Posted: Sat Nov 14, 2020 3:53 pm
by Arlet
spartan 6 fix in github.
Re: My new verilog 65C02 core.
Posted: Sat Nov 14, 2020 4:00 pm
by Arlet
Timing looks to be dominated by long paths to/from block RAM. Did you run smartexplorer ?
The path you quoted for the old core is not representative, because it's an unusually small bit of logic that happened to get really long routing delays.
An issue that the new core suffers from is that it needs to be tied to a ROM for the microcode, which limits the routing options. Hopefully it will improve with the distributed version.
Re: My new verilog 65C02 core.
Posted: Sat Nov 14, 2020 4:22 pm
by Arlet
The ASL+RDY+SED problem was because of an earlier method that I came up with for calculating the NZ flags after a read-modify-write. The problem is that the ALU result happens a cycle earlier than other instructions, because the result still needs to be written back to memory, and then the next opcode needs to be fetched.
My solution was to snoop on the data bus during the write cycle, and grab that data to determine the NZ flags (the C flag already needs to be stored in a flop for BCD carry)
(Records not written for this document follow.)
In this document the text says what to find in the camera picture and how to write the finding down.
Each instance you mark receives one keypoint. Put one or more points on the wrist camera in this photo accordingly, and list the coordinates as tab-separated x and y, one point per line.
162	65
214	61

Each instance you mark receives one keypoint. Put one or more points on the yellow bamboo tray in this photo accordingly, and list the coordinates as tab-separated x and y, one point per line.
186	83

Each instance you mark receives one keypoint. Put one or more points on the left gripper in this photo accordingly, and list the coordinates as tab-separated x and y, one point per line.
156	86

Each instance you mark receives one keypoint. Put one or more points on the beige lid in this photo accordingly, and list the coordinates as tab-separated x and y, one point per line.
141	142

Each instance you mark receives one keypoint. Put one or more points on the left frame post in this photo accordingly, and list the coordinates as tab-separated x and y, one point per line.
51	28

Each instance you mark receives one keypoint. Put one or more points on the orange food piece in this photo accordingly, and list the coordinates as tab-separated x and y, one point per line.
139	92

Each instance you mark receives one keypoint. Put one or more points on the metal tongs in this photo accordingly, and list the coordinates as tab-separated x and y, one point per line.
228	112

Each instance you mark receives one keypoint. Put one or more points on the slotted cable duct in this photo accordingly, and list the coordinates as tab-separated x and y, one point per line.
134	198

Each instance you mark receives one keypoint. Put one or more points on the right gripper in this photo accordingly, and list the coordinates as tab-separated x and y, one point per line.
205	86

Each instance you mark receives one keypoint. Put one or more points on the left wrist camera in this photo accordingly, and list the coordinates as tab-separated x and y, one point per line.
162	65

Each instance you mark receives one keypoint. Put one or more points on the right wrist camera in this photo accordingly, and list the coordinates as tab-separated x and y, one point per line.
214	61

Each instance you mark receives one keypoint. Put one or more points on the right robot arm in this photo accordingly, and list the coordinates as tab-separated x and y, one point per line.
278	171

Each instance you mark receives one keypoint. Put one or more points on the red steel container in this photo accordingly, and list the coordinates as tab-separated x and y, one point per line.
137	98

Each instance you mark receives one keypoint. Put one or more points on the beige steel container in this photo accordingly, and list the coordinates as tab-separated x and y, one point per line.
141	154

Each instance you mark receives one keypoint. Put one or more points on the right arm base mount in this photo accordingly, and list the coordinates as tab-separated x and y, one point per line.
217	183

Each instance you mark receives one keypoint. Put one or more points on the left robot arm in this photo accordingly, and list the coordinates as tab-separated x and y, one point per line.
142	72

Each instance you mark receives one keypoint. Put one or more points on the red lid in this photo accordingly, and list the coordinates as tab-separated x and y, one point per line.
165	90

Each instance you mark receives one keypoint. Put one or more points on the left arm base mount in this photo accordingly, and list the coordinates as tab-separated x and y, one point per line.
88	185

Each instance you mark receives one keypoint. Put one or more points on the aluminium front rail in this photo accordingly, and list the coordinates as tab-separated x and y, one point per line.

Later, I came up with a better method, where I just let the ALU perform the same operation for 2 cycles in a row, and then use the 1st one to write the data to memory, and use the 2nd cycle for the flags. I tested that method with binary ASL, then did INC/DEC, but didn't do the rest until later. But then with all the porting back and forth between generic/spartan, the changes must have gotten lost.
And apparently, snooping the write cycle doesn't work properly if you use RDY.
Re: My new verilog 65C02 core.
Posted: Sat Nov 14, 2020 4:36 pm
by hoglet
The Spartan6 microcode changes seem to work.
Timing looks to be dominated by long paths to/from block RAM. Did you run smartexplorer ?
No I haven't - it's not a tool I'm particularly familiar with.
Am I likely to see much of a difference?
The path you quoted for the old core is not representative, because it's an unusually small bit of logic that happened to get really long routing delays.
Understood.
When you use large block RAMs, the system speed does seem to be dominated by routing delays associated with high fanout nets used to construct the large RAM.
An issue that the new core suffers from is that it needs to be tied to a ROM for the microcode, which limits the routing options. Hopefully it will improve with the distributed version.
Yes, this is quite painful in Beeb Accelerator, as I would like to use the full 64K. The Xililx tools don't work well with inferred RAMs that are not a power of 2. So if you try to inferr a 62K RAM (leaving 2K for the microcode ROM), it ends up overallocating and then fails. So to try out your core I've had to constuct the memory myself (currently using a 16K and 32K chunks and an additional mux). This may also be impacting performance.
So I'm very much looking forward to the option of the microcode being implemented as distributed RAM.
Anyway, keep up the good work, it's been fun debugging these (minor) issues.
Dave
Re: My new verilog 65C02 core.
Posted: Sat Nov 14, 2020 4:40 pm
by hoglet
Oh, and one last thing.
Even though it doesn't come close to meeting timing at 100MHz, it does in fact run, and appears very stable:

- capture15.png (1.84 KiB) Viewed 1262 times
The 15% CPI increase is nice to have.
And these are the slower -2 parts....
What speed parts have you been using?
Dave